Is that $600,000 per year for renting the 800 band system? They could buy a lot of sites and mobiles for that kind of money.

nocnoc
47279
Points
nocnoc 09/02/14 - 05:58 am
0
0
If youi live south of Brown Rd in South Richmond Co.

and try to use a Cell phone (800MHZ) You understand why it is not always viable solution.

In fact there are DEAD SPOTS in Goshen, Old Waynesboro Rd, McDade, Liberty Church Rd. KISS ANY HOPE of calling backup on the backside of Bennock Mill Rd. / Horseshoe.

This is one of the reasons we always saw that RCSO patrol car parked in the driveway of that closed up farm just off Brown Rd. near Liberty Church.

The county would be right in pushing for Digital Trunk transmission for communication privacy and reducing the long term over head costs and the number of Frequencies needed.

......

BTW:
AFTER S7 failed, it seems every week the readers are being fed S7 was needed to do this or that.

Either way it is looking like that S7 $194+M is really closer to less than $99M in needs vs wants.

nocnoc
47279
Points
nocnoc 09/02/14 - 06:06 am
0
0
Using the another example

In Goshen, the Hard Working Volunteer Community Watch team knows where the 2 way radio/cell phone dead spots are.

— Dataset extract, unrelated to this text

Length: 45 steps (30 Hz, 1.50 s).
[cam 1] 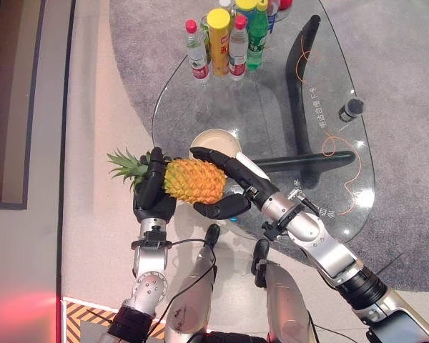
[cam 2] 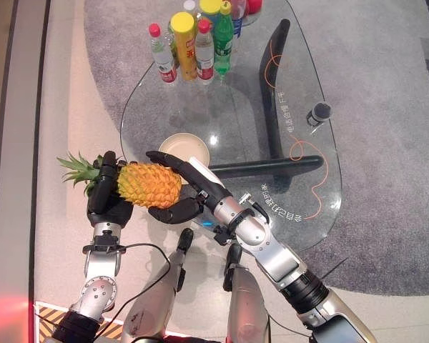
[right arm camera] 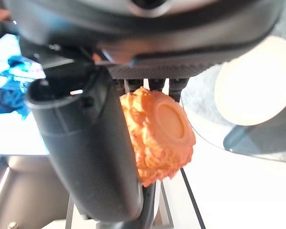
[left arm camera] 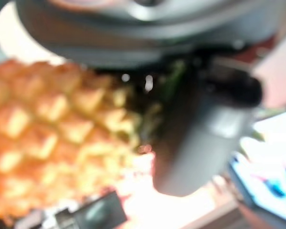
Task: Pick up the fruit to the plate
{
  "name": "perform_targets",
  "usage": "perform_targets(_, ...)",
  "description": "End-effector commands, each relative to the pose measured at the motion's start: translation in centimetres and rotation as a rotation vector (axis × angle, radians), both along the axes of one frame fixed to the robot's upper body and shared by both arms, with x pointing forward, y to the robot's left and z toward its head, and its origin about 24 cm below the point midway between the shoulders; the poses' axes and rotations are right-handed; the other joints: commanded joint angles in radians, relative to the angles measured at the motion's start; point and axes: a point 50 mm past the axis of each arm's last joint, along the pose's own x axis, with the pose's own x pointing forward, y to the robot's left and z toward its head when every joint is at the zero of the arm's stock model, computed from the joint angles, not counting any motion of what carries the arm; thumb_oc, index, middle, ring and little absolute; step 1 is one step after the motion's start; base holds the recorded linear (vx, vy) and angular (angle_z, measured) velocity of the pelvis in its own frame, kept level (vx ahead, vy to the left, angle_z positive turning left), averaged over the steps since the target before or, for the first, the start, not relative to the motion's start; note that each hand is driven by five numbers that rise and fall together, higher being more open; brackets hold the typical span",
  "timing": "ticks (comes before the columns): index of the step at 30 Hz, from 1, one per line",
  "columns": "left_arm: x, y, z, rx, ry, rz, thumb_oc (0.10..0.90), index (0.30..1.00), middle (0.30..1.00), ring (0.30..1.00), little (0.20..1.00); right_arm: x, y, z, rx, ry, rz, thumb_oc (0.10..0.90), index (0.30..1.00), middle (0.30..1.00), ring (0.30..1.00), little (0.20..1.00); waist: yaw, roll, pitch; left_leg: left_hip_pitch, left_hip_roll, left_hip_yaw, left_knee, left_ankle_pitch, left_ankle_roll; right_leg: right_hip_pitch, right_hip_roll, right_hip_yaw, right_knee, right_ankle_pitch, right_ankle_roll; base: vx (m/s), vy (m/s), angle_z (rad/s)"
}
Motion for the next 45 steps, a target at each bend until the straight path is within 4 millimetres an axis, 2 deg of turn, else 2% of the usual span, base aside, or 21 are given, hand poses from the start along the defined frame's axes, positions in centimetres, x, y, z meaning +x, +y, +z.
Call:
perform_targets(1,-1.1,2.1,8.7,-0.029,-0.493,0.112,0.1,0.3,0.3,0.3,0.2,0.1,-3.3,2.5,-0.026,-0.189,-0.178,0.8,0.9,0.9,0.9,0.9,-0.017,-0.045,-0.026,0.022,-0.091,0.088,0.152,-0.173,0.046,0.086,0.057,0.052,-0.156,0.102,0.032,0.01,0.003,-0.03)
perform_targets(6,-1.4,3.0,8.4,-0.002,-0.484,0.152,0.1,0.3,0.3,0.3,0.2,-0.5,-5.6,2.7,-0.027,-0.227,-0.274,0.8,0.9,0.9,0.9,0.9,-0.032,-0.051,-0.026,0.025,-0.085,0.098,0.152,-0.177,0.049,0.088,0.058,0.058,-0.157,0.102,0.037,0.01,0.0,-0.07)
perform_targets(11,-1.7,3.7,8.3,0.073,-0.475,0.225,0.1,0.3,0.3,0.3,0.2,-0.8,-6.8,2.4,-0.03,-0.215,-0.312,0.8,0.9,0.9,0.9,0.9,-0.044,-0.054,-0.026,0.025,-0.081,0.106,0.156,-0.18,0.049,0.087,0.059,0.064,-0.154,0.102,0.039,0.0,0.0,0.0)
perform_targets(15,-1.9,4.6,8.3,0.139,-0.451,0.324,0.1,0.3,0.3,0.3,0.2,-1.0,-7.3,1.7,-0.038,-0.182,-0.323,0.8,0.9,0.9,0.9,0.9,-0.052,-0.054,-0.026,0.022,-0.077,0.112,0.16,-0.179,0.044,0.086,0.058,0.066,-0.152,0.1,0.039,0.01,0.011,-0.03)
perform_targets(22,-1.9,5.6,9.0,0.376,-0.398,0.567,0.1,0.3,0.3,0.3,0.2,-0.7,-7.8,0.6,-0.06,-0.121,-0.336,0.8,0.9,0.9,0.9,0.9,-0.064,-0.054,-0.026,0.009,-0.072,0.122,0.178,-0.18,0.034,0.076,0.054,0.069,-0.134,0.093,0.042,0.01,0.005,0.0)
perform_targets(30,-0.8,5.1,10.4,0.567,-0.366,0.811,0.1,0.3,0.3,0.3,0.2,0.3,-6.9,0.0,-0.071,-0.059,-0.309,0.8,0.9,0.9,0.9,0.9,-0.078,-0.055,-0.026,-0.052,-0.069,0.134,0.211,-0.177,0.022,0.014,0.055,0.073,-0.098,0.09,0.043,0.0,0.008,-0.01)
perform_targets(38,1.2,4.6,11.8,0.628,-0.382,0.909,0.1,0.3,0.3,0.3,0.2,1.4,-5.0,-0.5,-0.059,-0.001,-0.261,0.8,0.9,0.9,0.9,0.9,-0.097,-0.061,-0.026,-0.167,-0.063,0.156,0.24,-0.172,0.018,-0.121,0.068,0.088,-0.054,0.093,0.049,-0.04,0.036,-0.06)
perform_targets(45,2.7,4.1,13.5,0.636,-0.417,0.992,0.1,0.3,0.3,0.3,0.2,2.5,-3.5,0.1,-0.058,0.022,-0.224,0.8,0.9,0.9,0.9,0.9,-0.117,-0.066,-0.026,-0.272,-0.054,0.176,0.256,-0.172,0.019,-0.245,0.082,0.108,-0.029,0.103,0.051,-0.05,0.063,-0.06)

Using the donated 2 way 35 mile (800mhz) radios

1 example
250 yard circle from Muirfield and Fairway ct.

BTW:
Some of those 2 way radios were donated by Wayne G.
out of his pocket. They helped out greatly in stopping problems before they spread.

Sweet son
11089
Points
Sweet son 09/02/14 - 10:01 am
0
0
"Can You Hear Me Know?"

This 'new' radio system will have dead spots too. Ask Chief McBride how his works at GRU. Bet they have dead spots in the large buildings. Radio just won't transmit through concrete and steel.

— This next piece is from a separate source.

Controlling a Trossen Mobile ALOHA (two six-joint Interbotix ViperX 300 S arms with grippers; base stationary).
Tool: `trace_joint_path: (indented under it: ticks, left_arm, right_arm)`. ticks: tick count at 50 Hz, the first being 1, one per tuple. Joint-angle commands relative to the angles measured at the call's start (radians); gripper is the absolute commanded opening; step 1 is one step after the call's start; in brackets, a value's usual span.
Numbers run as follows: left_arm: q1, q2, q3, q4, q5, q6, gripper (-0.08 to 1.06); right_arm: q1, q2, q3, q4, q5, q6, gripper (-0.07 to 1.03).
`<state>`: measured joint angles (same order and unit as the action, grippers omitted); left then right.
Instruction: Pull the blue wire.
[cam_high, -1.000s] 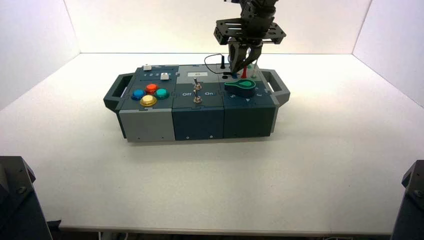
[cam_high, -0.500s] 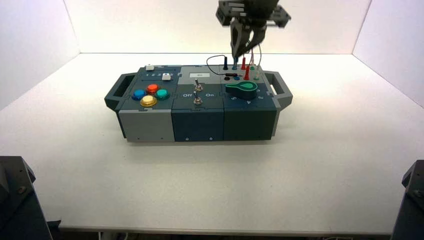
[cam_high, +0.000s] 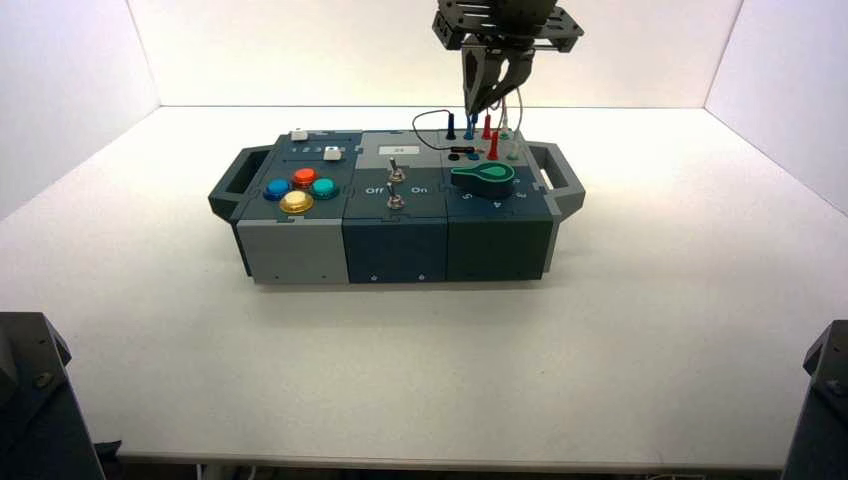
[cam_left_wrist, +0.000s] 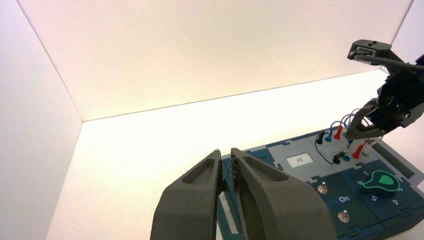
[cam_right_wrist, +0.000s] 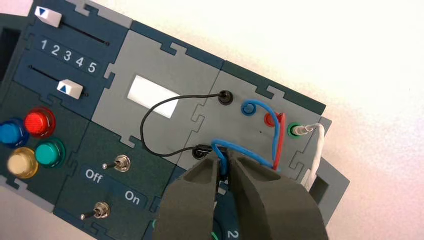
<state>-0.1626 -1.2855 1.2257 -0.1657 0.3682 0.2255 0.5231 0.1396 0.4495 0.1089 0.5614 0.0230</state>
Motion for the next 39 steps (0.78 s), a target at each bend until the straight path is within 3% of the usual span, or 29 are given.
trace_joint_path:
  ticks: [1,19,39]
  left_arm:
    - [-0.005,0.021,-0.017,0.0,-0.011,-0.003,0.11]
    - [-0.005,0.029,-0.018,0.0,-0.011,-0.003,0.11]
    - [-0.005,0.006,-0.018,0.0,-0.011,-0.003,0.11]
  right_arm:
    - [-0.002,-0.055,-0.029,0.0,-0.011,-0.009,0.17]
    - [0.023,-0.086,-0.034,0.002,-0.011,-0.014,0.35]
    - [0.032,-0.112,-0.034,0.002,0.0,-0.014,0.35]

Oh, and the ice storm of the decade doesn't justify the expenditure of these kind of funds.. Radios didn't work then because repeater transmitters didn't have power just like the rest of us. Mine was out for three days.

Marinerman1
5315
Points
Marinerman1 09/02/14 - 11:19 am
0
0
800MHz Is Not Perfect

800MHz is not perfect, not EVEN in Columbia County. Particularly when not all of your services are ON the 800MHz radios. And there is no repeater to the other VHF radios. The radio issue has been my only beef with Sheriff Whittle.

No-Longer-Amazed
589
Points
No-Longer-Amazed 09/02/14 - 06:57 pm
0
0
A starting point..........

would be for the fire department to eliminate the public affairs position and use the salary saved as a down payment for the new radio system.

sand gnat
633
Points
sand gnat 09/03/14 - 11:32 am
0
0
Why not

earmark all of the increased revenue from the DUI 'tax' force to pay
for the radio system? Maybe increase the price of using Augusta Transit by 50 cents a ride? Put another $1 per ticket charge on tickets
to the Arts mini theatre events? Add a flat $5 earmark for the hiring of off duty deputies to work off duty venues? Should resolve the issue.

CommBoy
2
Points
CommBoy 09/05/14 - 08:14 am
0
0
Palmetto 800 Upgrade

Has the thought crossed anyone's mind that just around the corner the Palmetto 800 system will be upgraded to P25 and at that point, for a fraction of the cost of a new system, you can add a sufficient number of towers to it to improve your coverage issues?